We need to act with agility to help the organization get through this, making informed and intelligent decisions now.

We may have a business card that says we are internal auditors. But we are part of the management team and our first duty is to help the organization succeed.

I welcome your thoughts.

By the way, my friend Richard Chambers will be sharing his thoughts on this topic next week. Check him out at https://www.theiia.org/centers/aec/blogs/Pages/blog-chambers-on-the-profession.aspx or https://iaonline.theiia.org/blogs/chambers

  1. February 28, 2020 at 10:44 AM

    There is an old expression that when someone is drowning, that isn’t the time to teach them how to swim. “How can we help?” is exactly the right question.
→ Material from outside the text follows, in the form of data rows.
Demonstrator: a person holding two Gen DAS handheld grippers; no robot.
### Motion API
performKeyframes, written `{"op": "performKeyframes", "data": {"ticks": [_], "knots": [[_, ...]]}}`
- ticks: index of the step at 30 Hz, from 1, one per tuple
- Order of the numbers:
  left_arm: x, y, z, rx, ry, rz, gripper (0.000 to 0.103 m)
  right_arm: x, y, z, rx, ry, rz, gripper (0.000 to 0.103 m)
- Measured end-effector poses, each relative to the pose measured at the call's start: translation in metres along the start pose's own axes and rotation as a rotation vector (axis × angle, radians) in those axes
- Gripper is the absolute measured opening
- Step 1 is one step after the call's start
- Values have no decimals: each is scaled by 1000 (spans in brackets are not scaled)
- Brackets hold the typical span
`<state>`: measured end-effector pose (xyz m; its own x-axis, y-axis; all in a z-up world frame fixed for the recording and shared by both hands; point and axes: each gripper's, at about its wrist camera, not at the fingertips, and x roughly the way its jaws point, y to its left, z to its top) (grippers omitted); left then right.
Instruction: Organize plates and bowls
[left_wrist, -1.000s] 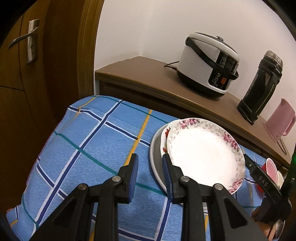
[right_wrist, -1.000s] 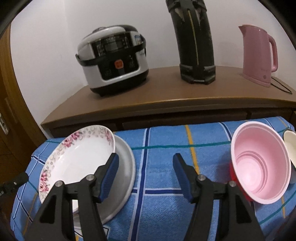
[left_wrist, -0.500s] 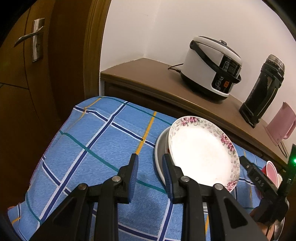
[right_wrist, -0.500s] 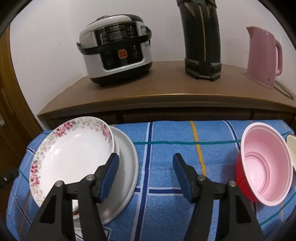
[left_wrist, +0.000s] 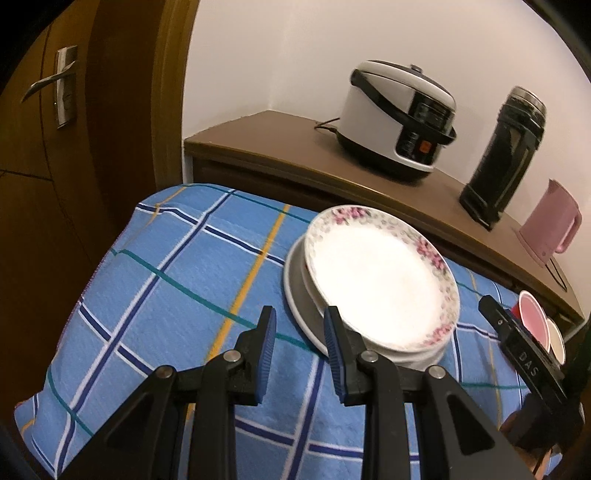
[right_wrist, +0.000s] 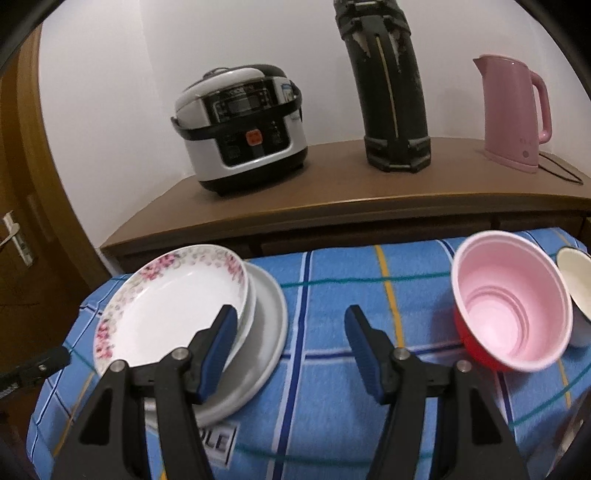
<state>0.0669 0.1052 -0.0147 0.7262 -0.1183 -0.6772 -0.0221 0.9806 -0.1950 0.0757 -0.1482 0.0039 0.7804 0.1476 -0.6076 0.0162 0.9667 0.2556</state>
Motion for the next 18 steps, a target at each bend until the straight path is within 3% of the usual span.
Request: {"op": "performKeyframes", "data": {"ticks": [18], "knots": [[-22,-52,-29,105,17,-66,29,-75,-5,-30,-15,-43,52,62]]}}
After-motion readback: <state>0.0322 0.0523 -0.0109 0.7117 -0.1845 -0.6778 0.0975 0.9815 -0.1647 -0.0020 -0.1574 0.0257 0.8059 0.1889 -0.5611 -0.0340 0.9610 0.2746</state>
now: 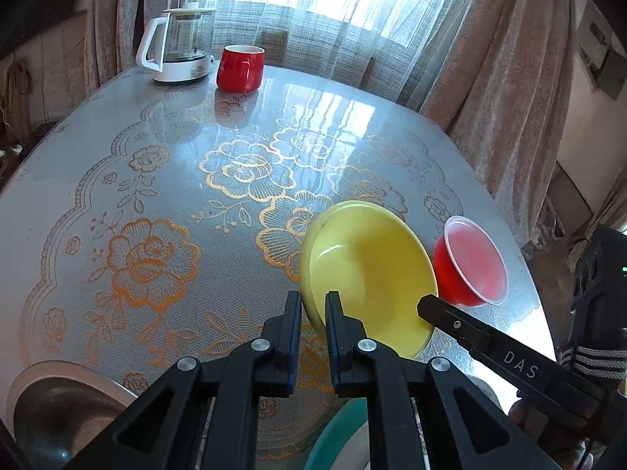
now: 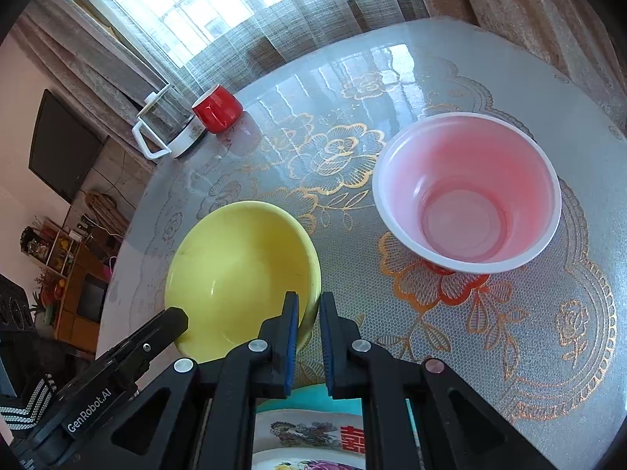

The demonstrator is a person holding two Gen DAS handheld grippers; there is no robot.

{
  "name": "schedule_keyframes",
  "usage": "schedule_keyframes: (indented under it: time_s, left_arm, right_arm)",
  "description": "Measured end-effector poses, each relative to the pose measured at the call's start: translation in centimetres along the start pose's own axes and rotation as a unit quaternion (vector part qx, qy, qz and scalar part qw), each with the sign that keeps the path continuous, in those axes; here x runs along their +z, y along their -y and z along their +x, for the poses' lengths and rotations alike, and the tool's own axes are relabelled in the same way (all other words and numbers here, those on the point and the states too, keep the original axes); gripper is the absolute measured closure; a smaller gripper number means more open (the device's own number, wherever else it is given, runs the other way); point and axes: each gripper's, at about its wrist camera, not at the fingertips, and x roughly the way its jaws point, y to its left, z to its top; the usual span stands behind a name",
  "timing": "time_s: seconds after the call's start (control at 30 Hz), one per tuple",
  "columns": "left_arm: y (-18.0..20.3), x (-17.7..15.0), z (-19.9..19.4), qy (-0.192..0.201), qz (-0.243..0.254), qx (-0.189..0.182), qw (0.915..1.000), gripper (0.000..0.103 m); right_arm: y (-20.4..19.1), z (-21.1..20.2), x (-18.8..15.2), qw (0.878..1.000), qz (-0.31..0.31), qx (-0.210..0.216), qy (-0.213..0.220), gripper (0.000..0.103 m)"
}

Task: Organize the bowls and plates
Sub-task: 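Lift the yellow bowl and carry it over the steel bowl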

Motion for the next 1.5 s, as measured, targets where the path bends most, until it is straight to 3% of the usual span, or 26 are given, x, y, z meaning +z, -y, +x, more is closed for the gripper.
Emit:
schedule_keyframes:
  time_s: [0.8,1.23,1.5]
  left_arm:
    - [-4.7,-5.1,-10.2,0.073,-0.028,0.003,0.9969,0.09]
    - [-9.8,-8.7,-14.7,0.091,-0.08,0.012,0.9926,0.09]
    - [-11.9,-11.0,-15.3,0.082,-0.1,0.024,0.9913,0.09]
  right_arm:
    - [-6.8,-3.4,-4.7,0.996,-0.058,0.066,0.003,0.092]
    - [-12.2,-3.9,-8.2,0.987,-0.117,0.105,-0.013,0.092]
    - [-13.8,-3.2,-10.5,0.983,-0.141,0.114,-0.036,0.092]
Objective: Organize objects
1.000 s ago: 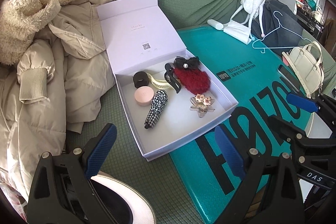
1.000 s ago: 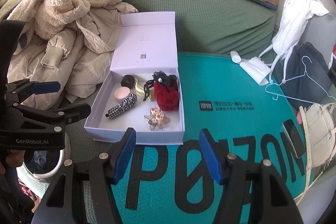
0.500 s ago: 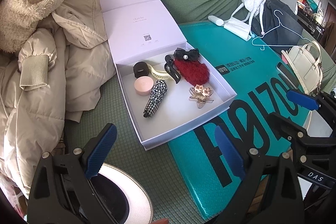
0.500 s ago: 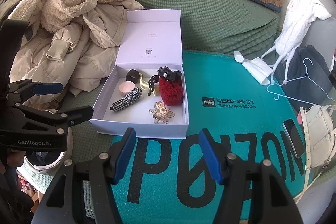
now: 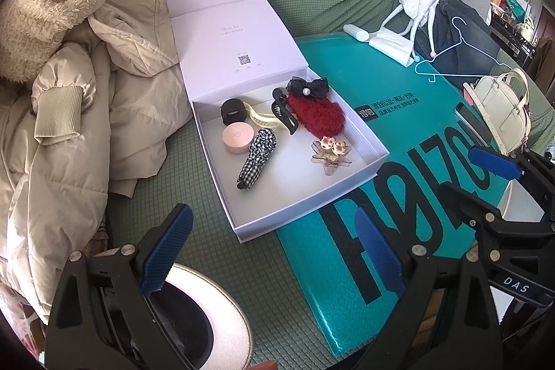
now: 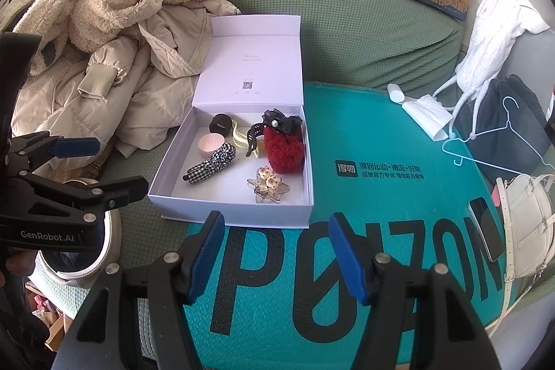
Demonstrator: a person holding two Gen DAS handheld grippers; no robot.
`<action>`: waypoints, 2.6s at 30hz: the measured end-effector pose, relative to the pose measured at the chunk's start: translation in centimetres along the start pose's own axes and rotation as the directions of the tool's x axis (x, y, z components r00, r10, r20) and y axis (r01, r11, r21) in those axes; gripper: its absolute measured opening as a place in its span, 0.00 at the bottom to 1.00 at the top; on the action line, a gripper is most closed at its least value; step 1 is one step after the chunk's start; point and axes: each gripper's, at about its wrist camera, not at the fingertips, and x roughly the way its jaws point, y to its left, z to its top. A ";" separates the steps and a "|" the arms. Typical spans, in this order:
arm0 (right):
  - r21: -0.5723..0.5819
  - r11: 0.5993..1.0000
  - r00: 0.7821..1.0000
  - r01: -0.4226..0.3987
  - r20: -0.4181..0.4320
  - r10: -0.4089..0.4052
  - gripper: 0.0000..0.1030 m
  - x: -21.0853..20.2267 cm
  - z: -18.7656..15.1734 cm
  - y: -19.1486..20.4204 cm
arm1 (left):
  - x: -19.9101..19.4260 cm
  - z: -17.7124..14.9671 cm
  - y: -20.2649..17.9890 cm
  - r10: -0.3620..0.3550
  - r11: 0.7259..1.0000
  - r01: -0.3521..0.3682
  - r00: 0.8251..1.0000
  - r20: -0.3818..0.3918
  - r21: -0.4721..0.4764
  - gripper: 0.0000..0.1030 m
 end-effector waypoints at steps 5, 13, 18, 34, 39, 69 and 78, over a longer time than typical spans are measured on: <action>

There will be time later to review and figure out the lessons to be learnt and built into corporate memory.

  2. Anonymous
    February 29, 2020 at 5:16 AM

    Agree. Practical and sage advice.

  3. Edwin Chinenyanga
    March 1, 2020 at 11:09 PM

    Insightful article, thank you.

  4. Anonymous
    May 16, 2020 at 2:38 AM

    well said.

    This is a time of crisis and organisation needs a helping hand not a fault finder.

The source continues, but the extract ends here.